Doctors expressed frustration with Jehovah’s Witness patients who treat them with suspicion and condescension. Some indicated that JWs seem to believe that doctors are incompetent or ignorant regarding blood loss conservation techniques and use donor blood frivolously. The doctors we spoke with assured us that they only use blood when absolutely necessary, especially since donor blood is frequently in short supply.
 


Entrance to exhibit area - this was a very large conference with thousands of anesthesiologists from around the world.
One anesthesiologist stated that he was quite willing to use non blood volume expanders, but was frustrated that many JW patients were unprepared for surgery and had not raised their hematocrit levels, even though they had weeks of advance notice. He said that it was unconscionable that a 70 year old JW woman would come in for a scheduled surgery with a low hematocrit level and expect them to use only bloodless techniques. He felt very strongly that local JW elders should monitor the hemoglobin levels of their congregation members as a preparatory measure for possible unexpected surgery, and diligently remind them to build up their blood iron...anything less would be "pastoral malpractice", especially among the elderly members – in his view.
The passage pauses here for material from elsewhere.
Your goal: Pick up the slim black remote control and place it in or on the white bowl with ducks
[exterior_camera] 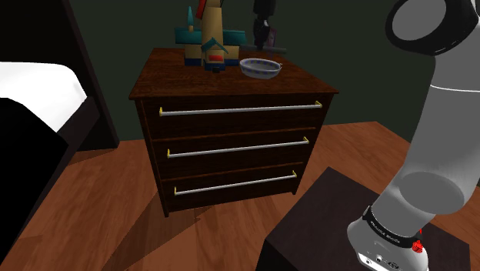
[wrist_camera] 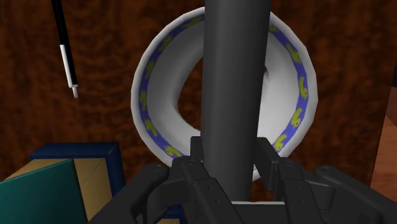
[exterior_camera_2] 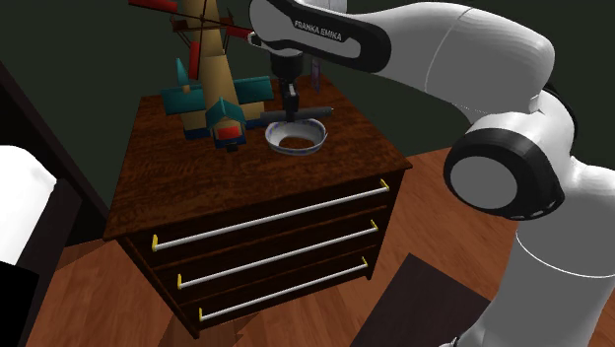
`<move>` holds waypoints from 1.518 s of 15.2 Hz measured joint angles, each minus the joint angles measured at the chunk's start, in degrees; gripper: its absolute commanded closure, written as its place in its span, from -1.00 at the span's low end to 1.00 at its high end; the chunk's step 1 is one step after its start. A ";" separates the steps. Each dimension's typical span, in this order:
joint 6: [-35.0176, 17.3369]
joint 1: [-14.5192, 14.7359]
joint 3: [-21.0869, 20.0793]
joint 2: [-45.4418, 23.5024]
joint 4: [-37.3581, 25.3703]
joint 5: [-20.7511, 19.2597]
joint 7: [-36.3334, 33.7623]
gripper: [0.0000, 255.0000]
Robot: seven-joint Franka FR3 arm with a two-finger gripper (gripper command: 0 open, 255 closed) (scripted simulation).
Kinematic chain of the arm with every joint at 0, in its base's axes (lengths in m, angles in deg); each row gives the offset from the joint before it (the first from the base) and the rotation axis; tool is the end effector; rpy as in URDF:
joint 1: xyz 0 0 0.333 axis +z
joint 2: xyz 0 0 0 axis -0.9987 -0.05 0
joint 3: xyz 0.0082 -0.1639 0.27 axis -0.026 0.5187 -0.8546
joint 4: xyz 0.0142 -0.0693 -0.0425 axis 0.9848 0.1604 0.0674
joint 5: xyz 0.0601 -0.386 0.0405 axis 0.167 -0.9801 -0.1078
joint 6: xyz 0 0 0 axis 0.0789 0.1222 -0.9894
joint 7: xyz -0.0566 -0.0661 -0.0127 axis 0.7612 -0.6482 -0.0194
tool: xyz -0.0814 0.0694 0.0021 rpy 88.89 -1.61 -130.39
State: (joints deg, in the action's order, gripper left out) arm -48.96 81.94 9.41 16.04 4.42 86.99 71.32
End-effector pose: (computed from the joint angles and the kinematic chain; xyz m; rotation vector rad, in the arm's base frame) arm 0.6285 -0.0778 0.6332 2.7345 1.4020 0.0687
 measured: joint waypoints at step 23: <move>-7.51 0.02 -0.01 2.44 9.90 -0.08 -0.15 -1.00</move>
State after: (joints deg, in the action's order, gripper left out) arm -56.47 81.96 9.39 18.48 14.32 86.91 71.17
AJWRB members pictured with Dr. Muramoto, medical consultant to AJWRB, and Wayne Rogers - Public Affairs Director for AJWRB. The identity of other members has been altered to protect them from retaliation from the Watchtower Society and member congregations - judicial action that would cause them to be shunned by their Jehovah's Witness family members.
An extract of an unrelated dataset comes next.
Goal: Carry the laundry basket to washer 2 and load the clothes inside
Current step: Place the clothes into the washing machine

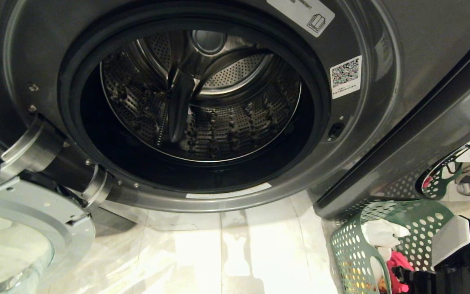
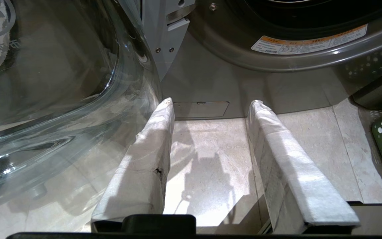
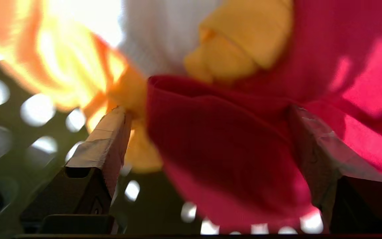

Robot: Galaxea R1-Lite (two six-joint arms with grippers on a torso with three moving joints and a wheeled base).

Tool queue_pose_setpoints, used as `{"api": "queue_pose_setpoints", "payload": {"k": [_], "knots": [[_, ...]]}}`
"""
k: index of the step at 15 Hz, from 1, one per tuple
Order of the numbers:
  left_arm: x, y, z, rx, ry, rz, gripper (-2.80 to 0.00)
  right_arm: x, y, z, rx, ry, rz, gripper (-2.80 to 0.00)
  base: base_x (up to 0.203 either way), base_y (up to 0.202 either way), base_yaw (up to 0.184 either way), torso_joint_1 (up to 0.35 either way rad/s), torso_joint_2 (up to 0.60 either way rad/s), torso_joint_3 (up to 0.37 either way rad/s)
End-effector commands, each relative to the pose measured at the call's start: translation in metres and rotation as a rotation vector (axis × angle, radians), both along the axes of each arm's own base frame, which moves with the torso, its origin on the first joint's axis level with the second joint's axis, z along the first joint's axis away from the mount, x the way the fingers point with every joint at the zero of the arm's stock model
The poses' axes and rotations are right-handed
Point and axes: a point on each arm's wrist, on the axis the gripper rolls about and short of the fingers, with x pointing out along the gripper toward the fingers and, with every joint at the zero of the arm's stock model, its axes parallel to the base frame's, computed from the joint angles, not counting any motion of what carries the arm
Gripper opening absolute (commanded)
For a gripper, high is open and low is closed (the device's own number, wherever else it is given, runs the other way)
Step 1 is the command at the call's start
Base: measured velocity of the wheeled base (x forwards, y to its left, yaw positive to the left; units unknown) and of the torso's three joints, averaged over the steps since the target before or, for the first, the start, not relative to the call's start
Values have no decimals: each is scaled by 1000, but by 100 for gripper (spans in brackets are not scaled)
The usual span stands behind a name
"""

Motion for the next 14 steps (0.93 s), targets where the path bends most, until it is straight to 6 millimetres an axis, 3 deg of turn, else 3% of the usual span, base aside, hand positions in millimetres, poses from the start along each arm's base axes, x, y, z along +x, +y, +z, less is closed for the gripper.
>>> {"api": "queue_pose_setpoints", "payload": {"k": [1,5,11,12,14], "knots": [[1,0,-2,-1,9,0,-280,4,-1,-23,0,-11,10,0,0,0,0,0,0,0],[1,0,-2,-1,9,0,-280,28,-3,-31,18,-83,71,0,0,0,0,0,0,0],[1,0,-2,42,11,-7,-280,47,-4,-44,48,-23,91,0,0,0,0,0,0,0],[1,0,-2,47,11,-7,-280,49,-4,-45,51,-16,90,-280,0,0,0,0,0,0],[1,0,-3,59,13,-7,-280,50,-5,-46,54,-7,90,-280,0,0,0,0,0,0]]}}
One woman who demonstrates the proper use of the “Cell Saver” machine was very perplexed by the demands of JW patients and HLC members. The device requires a certain amount of blood volume in the machine before the patients' blood can be re-infused. There are places where the tube needs to be clamped off in order to prevent premature re-infusion. She stated that JW patients give her much grief over these clamps, claiming that they equate to "storage" of the blood, and interruption of the blood flow. For JW patients, she must resort to removing the “God-disapproved clamps”, and lowering the bag so that gravity keeps the blood in the machine until the appropriate time. She expressed deep concern that this modified technique introduces the risk of air entering the system.

This was a large medical conference with doctors attending from many countries. Many of them seemed relieved to be able to relate and discuss tragic cases involving Jehovah’s Witness patients they had treated and in many cases lost. Nearly all agreed that the introduction of hemoglobin based blood substitutes is nearly certain to save many JW lives in the near future. Quite a few were quick to comment on the many contradictions of the current policy and expressed appreciation for the work of AJWRB.